Der größte Unterschied zur gängigen Genreware liegt entsprechend darin, dass es hier weder Unschuldslämmer noch Helden gibt. Über die Taten, die zu den jeweiligen Gefängnisstrafen führten, wird nicht gesprochen (und schon gar nicht entschuldigt) und als zu Perry ein Frischling in die Zelle kommt, der sogleich von Tony drangsaliert wird, kommt weder er noch das zusehende Wachpersonal diesem zu Hilfe. Brian Cox spielt überzeugend den älteren Gefangenen, dem es sichtlich schwer fällt, einen Ausbruch zu planen, da es eigentlich seinem Bedürfnis nach Ruhe widerspricht, aber die Sehnsucht nach seiner Tochter ist grösser. Ihm ist auch bewusst, dass seine Flucht der inneren Ordnung unter den Gefangenen widerspricht, weshalb Rizza nichts von dem Plan erfahren darf, aber Tony versteht schnell die Zeichen unter den Planenden und beginnt sie zu erpressen...

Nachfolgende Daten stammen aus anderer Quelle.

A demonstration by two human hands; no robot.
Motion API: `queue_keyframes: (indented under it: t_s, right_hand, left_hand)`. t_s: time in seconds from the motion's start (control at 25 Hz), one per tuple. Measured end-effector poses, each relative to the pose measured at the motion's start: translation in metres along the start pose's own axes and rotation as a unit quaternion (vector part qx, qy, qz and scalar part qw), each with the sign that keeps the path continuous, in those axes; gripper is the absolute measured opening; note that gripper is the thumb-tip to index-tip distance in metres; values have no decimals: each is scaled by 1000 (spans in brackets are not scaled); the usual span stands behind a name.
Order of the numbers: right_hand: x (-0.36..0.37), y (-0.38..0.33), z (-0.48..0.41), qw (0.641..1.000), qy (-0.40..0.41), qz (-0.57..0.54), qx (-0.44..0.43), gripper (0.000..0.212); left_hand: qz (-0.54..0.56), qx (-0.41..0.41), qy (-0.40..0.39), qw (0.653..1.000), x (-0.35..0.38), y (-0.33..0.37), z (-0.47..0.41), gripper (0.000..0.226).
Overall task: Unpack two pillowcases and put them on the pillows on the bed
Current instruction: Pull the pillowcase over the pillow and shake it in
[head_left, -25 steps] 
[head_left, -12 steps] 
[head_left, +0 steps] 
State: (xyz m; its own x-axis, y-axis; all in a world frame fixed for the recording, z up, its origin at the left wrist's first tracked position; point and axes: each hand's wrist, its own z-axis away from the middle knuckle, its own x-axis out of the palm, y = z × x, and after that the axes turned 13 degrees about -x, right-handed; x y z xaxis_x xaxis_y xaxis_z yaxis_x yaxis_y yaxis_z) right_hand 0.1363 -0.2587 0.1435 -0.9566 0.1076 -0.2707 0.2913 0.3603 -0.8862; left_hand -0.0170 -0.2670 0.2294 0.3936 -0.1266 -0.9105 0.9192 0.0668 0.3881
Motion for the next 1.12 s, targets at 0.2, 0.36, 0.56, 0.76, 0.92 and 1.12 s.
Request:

"The Escapist" gewinnt der schon häufig erzählten Ausbrechergeschichte neue Aspekte ab, indem er von Beginn an klar macht, dass es zum Ausbruch kommt und sich für das Überwachungspersonal und deren Methoden nicht weiter interessiert. Spannend und mit nur geringen Anleihen an typische Klischees erzählt "The Escapist" auch dank der sehr guten Darsteller davon, dass Freiheit zuerst im Kopf beginnt (7,5/10).